A three-dimensional diagram of a cube floats above Wittgenstein's discussion of "astonishment" for a change of aspect, or Zwicky's recurrent "gestalt shift." The cube may be viewed as either projecting downward to the right or upward to the left, and indeed much of the book concerns the problematic of perception or "seeing-as." Although she discusses neither mundane mixed metaphors nor similes (whose "like" presumably renders comparison less astonishing than pure metaphor), she introduces the Spanish concept of "duende"-a kind of meta-metaphor or metaphor of a metaphor. She quotes from Lorca to elucidate this mysterious quality of art: "All arts are capable of duende, but where it finds its greatest range, naturally, is in music, dance, and spoken poetry, for these arts require a living body to interpret them, being forms that are born, die, and open their contours against an exact present." To which Zwicky replies: "The experience of the inadequacy of language to comprehend the world is the experience of the duende of language. And it is this that metaphor carries."

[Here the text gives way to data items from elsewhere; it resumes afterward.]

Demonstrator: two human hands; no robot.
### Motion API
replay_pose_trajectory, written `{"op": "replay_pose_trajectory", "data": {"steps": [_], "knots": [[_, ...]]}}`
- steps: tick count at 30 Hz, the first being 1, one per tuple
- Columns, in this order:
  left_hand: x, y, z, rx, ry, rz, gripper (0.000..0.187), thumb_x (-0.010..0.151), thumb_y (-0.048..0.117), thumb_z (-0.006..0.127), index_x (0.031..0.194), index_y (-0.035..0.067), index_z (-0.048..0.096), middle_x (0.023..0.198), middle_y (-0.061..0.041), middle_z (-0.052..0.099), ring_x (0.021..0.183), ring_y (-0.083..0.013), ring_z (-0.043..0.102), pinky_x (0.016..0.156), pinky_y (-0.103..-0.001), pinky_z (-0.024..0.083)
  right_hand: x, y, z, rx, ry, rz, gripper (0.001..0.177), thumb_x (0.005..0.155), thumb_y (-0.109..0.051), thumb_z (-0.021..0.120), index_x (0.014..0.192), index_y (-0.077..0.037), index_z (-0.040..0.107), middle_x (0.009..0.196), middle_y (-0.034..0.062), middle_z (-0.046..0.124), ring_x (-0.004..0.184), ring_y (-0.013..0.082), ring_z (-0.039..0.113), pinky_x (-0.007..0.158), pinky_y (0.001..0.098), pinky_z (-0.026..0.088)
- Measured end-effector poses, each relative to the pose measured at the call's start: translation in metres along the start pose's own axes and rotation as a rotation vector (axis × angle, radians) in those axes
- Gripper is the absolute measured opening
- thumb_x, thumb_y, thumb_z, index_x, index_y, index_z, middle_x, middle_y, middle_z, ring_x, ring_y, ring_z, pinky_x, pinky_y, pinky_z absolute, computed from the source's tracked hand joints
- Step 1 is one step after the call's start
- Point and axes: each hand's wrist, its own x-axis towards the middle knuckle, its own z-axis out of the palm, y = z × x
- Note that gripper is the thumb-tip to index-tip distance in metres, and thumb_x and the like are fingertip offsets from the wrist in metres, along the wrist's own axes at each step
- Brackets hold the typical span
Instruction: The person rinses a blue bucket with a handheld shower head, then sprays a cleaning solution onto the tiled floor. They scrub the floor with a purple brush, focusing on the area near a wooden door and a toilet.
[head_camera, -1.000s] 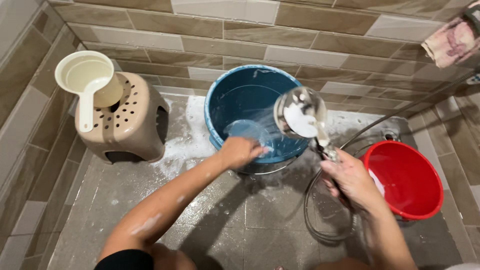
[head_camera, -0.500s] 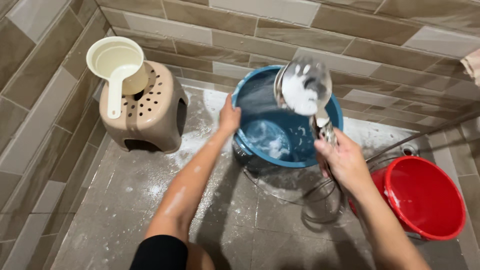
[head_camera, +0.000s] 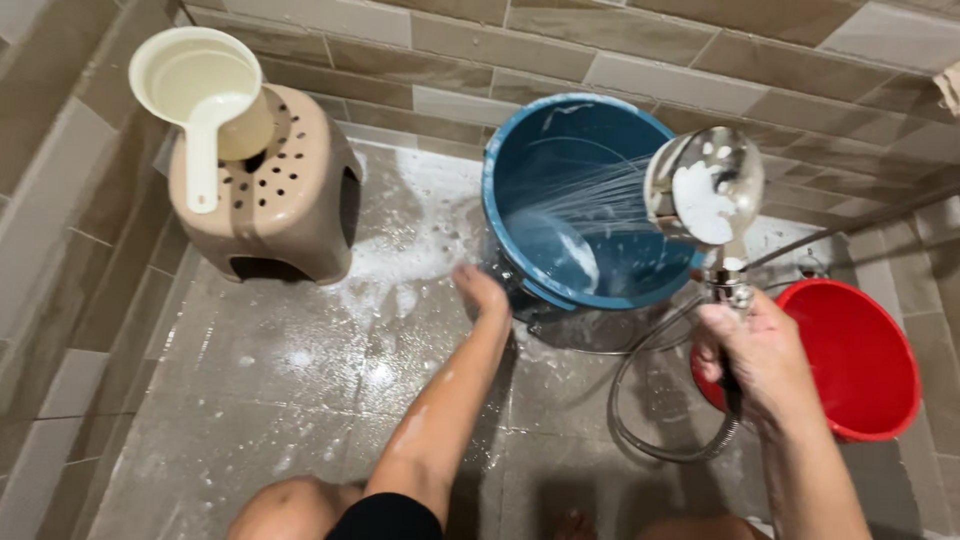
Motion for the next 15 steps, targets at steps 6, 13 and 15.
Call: {"op": "replay_pose_trajectory", "data": {"steps": [6, 13, 15], "knots": [[-0.049, -0.111, -0.035, 0.197, -0.124, -0.137, 0.059, 0.076, 0.002, 0.059, 0.133, -0.009, 0.051, 0.128, -0.027, 0.065, 0.118, -0.0429, 0.067, 0.097, -0.050, 0.055, 0.015, 0.032, 0.016, -0.193, 0.021, 0.057, 0.026, 0.084, -0.008, 0.077, 0.102, -0.003, 0.059, 0.067, -0.0018, 0.054, 0.049, 0.0093, 0.048, 0.041, 0.0277, 0.040], [-0.057, -0.154, -0.025, 0.798, -0.219, 0.296, 0.043, 0.084, 0.010, 0.060, 0.127, 0.003, 0.063, 0.115, -0.022, 0.072, 0.109, -0.0395, 0.067, 0.095, -0.047, 0.053, 0.018, 0.060, 0.027, -0.361, -0.033, -0.083, 0.023, 0.081, -0.007, 0.077, 0.101, -0.006, 0.065, 0.070, -0.0042, 0.058, 0.057, 0.0043, 0.055, 0.050, 0.0228, 0.046], [-0.045, -0.149, -0.031, 0.834, -0.234, 0.335, 0.030, 0.090, 0.015, 0.061, 0.118, 0.011, 0.073, 0.112, -0.018, 0.076, 0.106, -0.0360, 0.071, 0.093, -0.045, 0.055, 0.020, 0.063, 0.027, -0.383, -0.010, -0.062, 0.025, 0.080, -0.007, 0.075, 0.104, -0.007, 0.065, 0.068, -0.0043, 0.056, 0.057, 0.0044, 0.052, 0.049, 0.0234, 0.044]]}}
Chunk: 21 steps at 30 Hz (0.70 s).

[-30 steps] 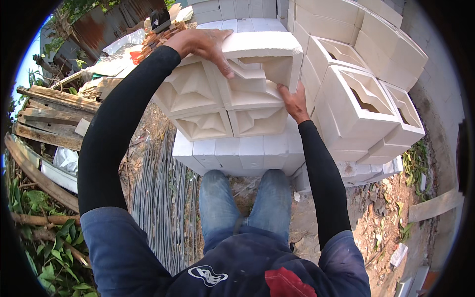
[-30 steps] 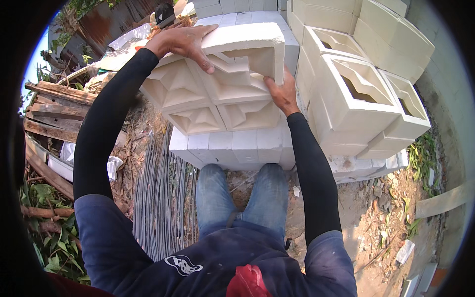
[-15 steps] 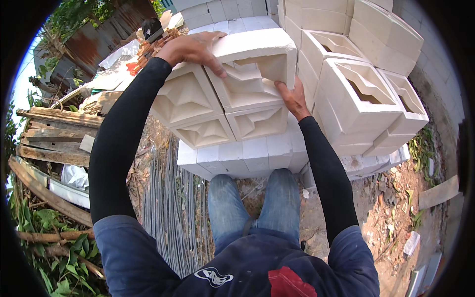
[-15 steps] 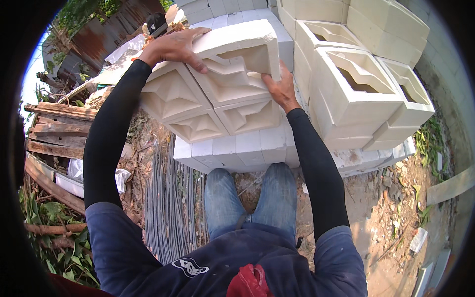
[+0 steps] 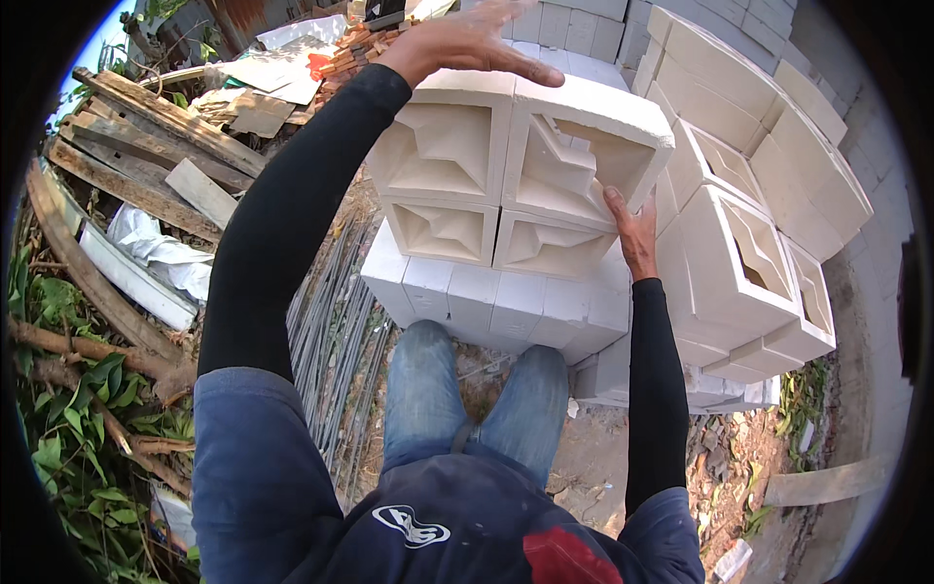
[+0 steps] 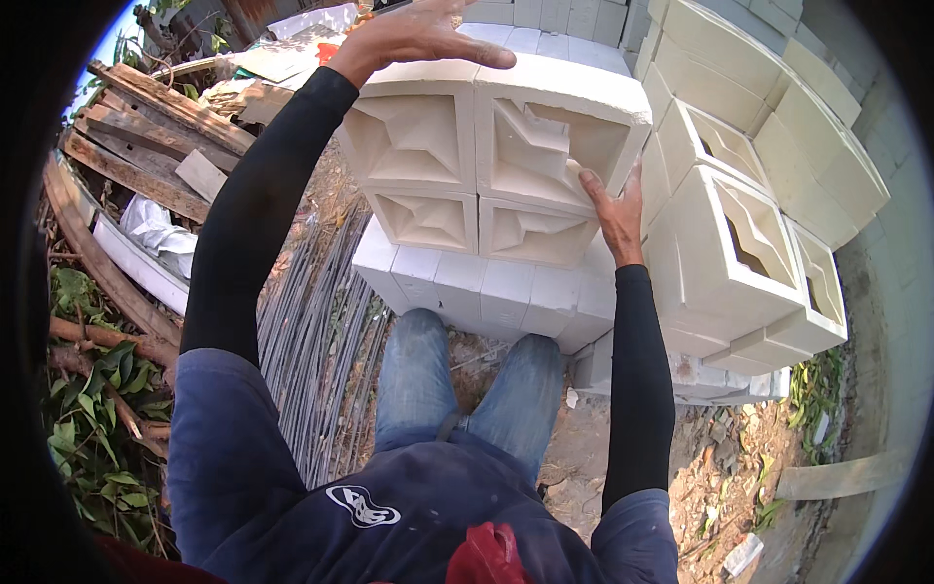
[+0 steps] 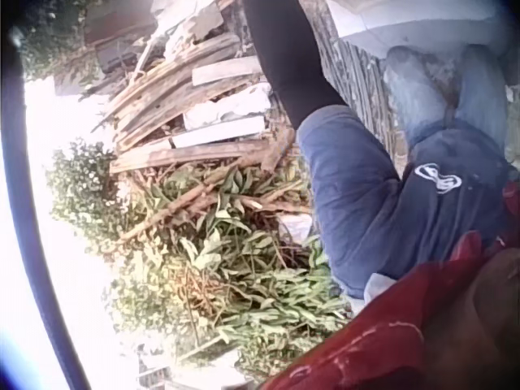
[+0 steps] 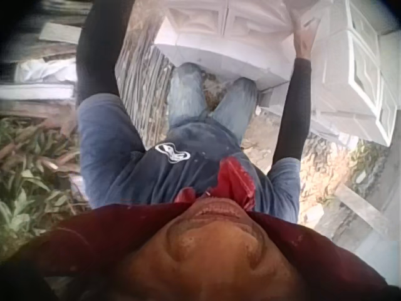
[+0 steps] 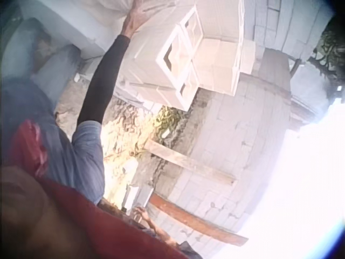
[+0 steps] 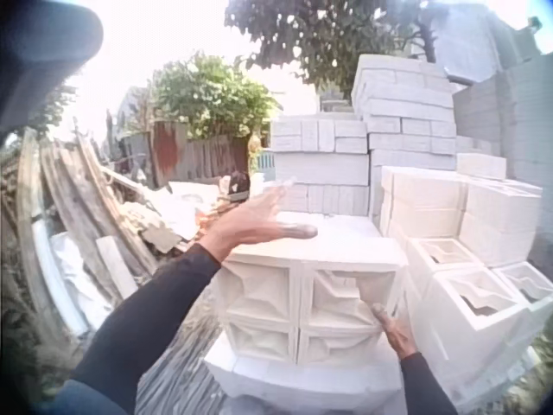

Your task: The person picks up decorative concrete vent blocks from a large stack and moves them to form a new pile.

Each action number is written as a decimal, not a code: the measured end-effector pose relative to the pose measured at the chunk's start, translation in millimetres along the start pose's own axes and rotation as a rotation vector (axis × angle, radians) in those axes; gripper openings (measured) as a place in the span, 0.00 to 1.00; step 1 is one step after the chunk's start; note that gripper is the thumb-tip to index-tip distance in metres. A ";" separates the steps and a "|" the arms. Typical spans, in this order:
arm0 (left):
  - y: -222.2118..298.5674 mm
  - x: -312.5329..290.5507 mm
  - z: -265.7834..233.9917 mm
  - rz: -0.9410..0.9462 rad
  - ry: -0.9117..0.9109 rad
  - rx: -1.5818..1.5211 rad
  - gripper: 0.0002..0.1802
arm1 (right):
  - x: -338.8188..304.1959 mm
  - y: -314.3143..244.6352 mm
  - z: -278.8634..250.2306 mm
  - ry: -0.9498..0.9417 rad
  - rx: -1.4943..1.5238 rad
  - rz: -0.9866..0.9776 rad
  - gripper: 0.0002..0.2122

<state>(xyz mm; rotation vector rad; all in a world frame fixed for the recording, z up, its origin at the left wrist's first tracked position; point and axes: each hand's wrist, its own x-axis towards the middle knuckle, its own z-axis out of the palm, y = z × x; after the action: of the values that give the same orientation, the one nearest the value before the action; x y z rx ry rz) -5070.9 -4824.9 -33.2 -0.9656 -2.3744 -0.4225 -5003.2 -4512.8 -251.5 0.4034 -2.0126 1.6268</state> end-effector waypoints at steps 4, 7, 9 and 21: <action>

Other voices that echo through Wisdom & Metaphor include Simone Weil, Herakleitos, Max Wertheimer, Jane Hirshfield, Tim Lilburn, Anne Michaels, Zbigniew Herbert, Denise Levertov, Wislava Szymborska, and Lao Zi. Zwicky reminds us that "metaphor" derives from the Greek "to carry over": her book involves both a literal and figurative transference of eye and sense between left and right pages where meaning arcs across the gap in geometric patterns. Aphorisms scattered throughout the text force us to consider vast blank spaces as much as black typeface in a resonant ecology. Zwicky's "Wisdom is a form of domestic understanding" is filled out on the opposite page by Denise Levertov's lovely poem, "Illustrious Ancestors". A nice balance for this book would be Cynthia Ozick's essays in Metaphor & Memory and Fame & Folly. Both are reminders that sagacity is an endangered species in contemporary society.